[What you should do]:
Respond with the count alone after checking every line in the material below for "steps".

········

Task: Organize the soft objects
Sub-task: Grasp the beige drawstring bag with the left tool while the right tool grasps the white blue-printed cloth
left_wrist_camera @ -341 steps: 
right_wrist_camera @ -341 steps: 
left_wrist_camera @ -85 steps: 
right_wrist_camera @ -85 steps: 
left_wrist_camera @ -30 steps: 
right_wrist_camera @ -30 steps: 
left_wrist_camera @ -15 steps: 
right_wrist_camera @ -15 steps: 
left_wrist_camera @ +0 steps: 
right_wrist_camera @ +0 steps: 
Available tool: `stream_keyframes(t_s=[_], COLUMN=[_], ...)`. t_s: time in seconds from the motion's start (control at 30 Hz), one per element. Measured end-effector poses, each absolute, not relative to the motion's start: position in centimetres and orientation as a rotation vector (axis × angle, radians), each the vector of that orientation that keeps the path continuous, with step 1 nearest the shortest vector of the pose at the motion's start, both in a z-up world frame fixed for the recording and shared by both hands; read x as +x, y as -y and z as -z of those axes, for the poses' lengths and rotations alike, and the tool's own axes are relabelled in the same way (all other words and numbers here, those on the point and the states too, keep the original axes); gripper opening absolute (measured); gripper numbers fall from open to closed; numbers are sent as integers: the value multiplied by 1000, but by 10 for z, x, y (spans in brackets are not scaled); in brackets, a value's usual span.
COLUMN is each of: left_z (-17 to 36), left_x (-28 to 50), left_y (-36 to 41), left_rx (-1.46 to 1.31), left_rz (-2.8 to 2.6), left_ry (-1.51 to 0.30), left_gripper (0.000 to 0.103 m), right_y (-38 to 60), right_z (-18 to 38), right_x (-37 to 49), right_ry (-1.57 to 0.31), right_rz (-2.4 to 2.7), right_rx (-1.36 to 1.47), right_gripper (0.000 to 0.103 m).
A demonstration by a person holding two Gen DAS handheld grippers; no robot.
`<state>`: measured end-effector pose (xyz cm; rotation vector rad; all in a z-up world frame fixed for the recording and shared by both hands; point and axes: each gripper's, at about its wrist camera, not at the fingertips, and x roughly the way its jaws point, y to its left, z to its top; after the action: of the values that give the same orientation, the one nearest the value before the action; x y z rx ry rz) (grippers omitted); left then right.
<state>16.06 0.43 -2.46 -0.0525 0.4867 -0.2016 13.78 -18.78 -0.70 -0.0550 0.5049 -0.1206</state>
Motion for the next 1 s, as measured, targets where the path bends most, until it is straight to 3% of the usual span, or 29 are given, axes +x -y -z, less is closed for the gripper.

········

[Response area]:
10